Les regards sont aussi capitaux dans la séquence sublime du restaurant dans laquelle ils passent du rendez-vous d’amour à la dispute, une scène qu’ils ne paraissent pas jouer mais vivre sous nos yeux, dans un de ces fameux cafés ou brasseries qu’on retrouvera ensuite dans tous les films de Claude Sautet, dans les scènes de groupe dont Vincent, François, Paul et les autres est le film emblématique. On retrouvera aussi la solitude dans et malgré le groupe. « A chaque film, je me dis toujours : non, cette fois tu n’y tournes pas. Et puis, je ne peux pas m’en empêcher. Les cafés, c’est comme Paris, c’est vraiment mon univers. C’est à travers eux que je vois la vie. Des instants de solitude et de rêvasseries. » dira ainsi Claude Sautet. On retrouvera souvent les personnages filmés à travers les vitres de ces mêmes cafés, des scènes de pluie qui sont souvent un élément déclencheur, des scènes de colère (peut-être inspirées par les scènes de colère incontournables dans les films de Jean Gabin, Sautet ayant ainsi revu Le jour se lève …17 fois en un mois!), des femmes combatives souvent incarnées par Romy Schneider puis par Emmanuelle Béart, des fins souvent ouvertes.
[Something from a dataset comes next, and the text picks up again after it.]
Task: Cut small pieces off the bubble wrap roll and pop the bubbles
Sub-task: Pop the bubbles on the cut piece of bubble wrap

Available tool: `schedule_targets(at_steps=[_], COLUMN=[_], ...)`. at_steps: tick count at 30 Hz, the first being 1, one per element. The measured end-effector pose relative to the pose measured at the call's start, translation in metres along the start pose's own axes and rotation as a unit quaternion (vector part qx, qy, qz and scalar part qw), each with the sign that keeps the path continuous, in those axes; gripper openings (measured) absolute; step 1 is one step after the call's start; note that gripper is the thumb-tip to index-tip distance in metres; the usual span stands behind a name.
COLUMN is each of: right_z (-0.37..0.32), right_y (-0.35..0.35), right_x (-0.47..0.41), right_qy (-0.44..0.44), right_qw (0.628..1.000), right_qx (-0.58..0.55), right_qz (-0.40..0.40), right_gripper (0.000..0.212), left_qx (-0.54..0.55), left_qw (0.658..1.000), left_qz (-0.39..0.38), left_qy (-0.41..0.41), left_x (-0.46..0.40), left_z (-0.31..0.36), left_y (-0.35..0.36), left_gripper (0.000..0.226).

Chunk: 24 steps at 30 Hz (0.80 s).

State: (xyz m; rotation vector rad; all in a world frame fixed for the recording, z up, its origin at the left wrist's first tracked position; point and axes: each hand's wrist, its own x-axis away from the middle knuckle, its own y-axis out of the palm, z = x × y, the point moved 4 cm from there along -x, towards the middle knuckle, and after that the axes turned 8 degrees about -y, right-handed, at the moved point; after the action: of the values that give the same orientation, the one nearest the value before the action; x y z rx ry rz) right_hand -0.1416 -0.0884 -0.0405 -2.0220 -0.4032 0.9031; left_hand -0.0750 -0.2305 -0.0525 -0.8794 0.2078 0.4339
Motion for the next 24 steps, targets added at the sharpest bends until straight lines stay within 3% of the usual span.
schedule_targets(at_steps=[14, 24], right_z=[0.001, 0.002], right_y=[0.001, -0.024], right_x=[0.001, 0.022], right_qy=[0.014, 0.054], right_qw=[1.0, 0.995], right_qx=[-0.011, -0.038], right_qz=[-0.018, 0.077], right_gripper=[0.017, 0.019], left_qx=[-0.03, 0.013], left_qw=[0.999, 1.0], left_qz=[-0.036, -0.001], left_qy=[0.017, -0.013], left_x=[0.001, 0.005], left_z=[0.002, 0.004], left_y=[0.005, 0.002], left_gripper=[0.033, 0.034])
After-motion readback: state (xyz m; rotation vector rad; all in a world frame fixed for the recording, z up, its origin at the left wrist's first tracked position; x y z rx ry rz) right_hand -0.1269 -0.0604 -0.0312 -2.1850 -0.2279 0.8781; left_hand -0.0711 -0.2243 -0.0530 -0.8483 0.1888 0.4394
Annie Girardot et Yves Montand puis Lino Ventura déclinèrent les rôles d'Hélène et de Pierre dans Les choses de la vie. Romy Schneider et Michel Piccoli seront ainsi à jamais Hélène et Pierre. Inoubliables. Comme le rouge d’une fleur. Peut-être la dernière chose que verra Pierre qui lui rappelle le rouge de la robe d’Hélène. Comme cet homme seul sous la pluie, mortellement blessé, gisant dans l'indifférence, tandis que celle qu’il aime, folle d’amour et d’enthousiasme, lui achète des chemises. Et que lui rêve d’un banquet funèbre. Et qu’il murmure ces mots avec son dernier souffle de vie qui, là encore, résonnent comme les paroles d’une chanson : «J'entends les gens dans le jardin. J'entends même le vent. » Et ces vêtements ensanglantés ramassés un à un par une infirmière, anonymes, inertes.
Je termine toujours ou presque la vision d’un film de Sautet bouleversée, avec l’envie de vivre plus intensément encore car là était le véritable objectif de Claude Sautet : nous « faire aimer la vie »…et il y est parvenu, magistralement. En nous racontant des « histoires simples », il a dessiné des personnages complexes qui nous parlent si bien de « choses de la vie ». Claude Sautet, en 14 films, a su imposer un style, des films inoubliables, un cinéma du désenchantement enchanteur, d’une savoureuse mélancolie, de l’ambivalence et de la dissonance jubilatoires, une symphonie magistrale dont chaque film est un morceau unique indissociable de l’ensemble, et celui-ci est sans doute le plus tragique et poignant.
Il y a les cinéastes qui vous font aimer le cinéma, ceux qui vous donnent envie de faire du cinéma, ceux qui vous font appréhender la vie différemment, voire l’aimer davantage encore. Claude Sautet, pour moi, réunit toutes ces qualités.
Certains films sont ainsi comme des rencontres, qui vous portent, vous enrichissent, vous influencent ou vous transforment même parfois. Les films de Claude Sautet font partie de cette rare catégorie et de celle, tout aussi parcimonieuse, des films dont le plaisir à les revoir, même pour la dixième fois, est toujours accru par rapport à la première projection. J’ai beau connaître les répliques par cœur, à chaque fois César et Rosalie m’emportent dans leur tourbillon de vie joyeusement désordonné, exalté et exaltant. J’ai beau connaître par cœur Les choses de la vie et le destin tragique de Pierre me bouleverse toujours autant et ce « brûle la lettre » ne cesse de résonner encore et encore comme une ultime dissonance.
Les choses de la vie obtint le Prix Louis-Delluc 1970 et connut aussi un grand succès public.